Please copy each line of the listing below in which the word "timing" appears.

**SUPPLIED RECORDS:**
►

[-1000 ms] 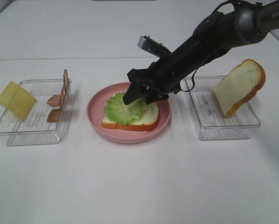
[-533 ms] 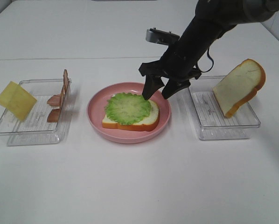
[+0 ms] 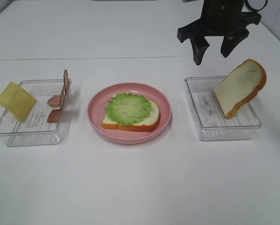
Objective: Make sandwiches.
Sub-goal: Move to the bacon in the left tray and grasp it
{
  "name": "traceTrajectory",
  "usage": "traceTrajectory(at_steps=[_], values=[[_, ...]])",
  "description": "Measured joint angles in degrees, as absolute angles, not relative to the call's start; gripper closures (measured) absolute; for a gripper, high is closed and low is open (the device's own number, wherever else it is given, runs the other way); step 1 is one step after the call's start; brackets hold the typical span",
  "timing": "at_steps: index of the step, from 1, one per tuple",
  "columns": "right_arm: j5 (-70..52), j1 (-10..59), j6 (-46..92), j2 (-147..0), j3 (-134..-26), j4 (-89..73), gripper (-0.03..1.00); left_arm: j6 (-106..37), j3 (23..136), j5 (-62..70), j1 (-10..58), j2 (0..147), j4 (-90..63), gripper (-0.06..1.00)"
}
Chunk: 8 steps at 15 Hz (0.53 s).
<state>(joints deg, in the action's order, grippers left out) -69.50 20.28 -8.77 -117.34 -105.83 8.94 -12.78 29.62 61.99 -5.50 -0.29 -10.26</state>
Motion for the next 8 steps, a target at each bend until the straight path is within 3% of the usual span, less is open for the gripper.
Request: traceTrajectory(at_steps=[4, 8], values=[[-69.73, 20.28, -9.0, -108.86, -105.83, 10.14, 0.25, -12.78, 29.62, 61.99, -5.5, -0.29, -10.26, -0.05], [-69.84, 20.28, -8.94, -94.6, -105.71, 14.61, 0.01, -12.78, 29.62, 61.99, -5.5, -0.29, -10.26, -0.05]])
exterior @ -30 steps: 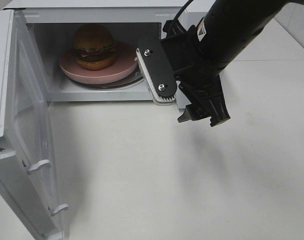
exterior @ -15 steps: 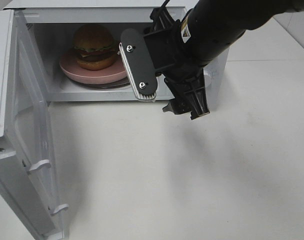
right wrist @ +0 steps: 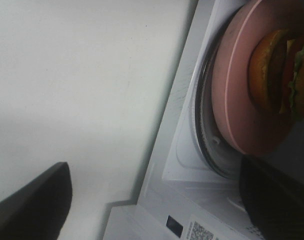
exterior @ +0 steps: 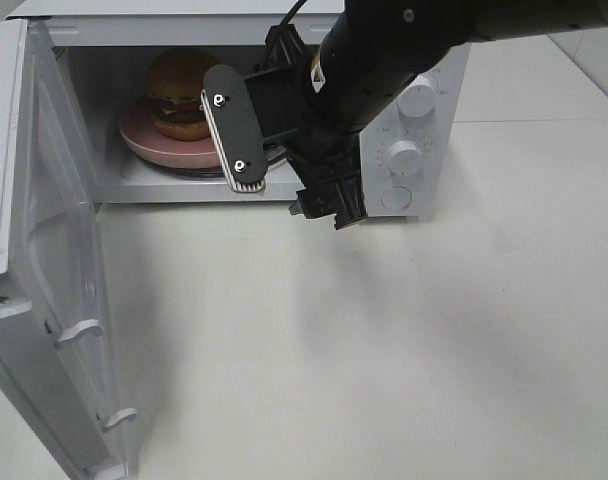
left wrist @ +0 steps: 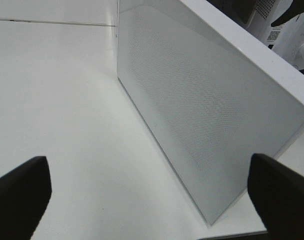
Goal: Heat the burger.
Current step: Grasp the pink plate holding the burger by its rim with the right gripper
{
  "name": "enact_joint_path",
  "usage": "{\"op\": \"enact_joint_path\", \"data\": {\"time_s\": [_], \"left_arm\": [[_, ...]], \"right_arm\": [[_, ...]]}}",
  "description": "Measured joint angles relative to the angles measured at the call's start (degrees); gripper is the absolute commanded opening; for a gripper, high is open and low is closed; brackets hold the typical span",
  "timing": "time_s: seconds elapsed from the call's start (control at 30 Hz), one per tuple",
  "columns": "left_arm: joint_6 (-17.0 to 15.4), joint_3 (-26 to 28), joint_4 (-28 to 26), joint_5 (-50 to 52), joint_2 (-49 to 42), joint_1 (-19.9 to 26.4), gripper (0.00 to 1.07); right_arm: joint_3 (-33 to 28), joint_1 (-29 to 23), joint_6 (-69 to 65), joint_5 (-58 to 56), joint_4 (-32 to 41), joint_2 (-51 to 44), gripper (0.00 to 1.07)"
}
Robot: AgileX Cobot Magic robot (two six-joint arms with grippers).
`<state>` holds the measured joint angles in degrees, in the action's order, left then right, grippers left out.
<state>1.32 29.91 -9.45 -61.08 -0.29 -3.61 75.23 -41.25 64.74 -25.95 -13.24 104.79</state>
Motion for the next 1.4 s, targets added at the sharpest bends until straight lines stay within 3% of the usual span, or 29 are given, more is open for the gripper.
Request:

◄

**ANSWER FOR THIS EXERCISE:**
  "timing": "at_steps: index of the step, from 1, one per tuple",
  "timing": "time_s: seconds elapsed from the call's start (control at 30 Hz), one per tuple",

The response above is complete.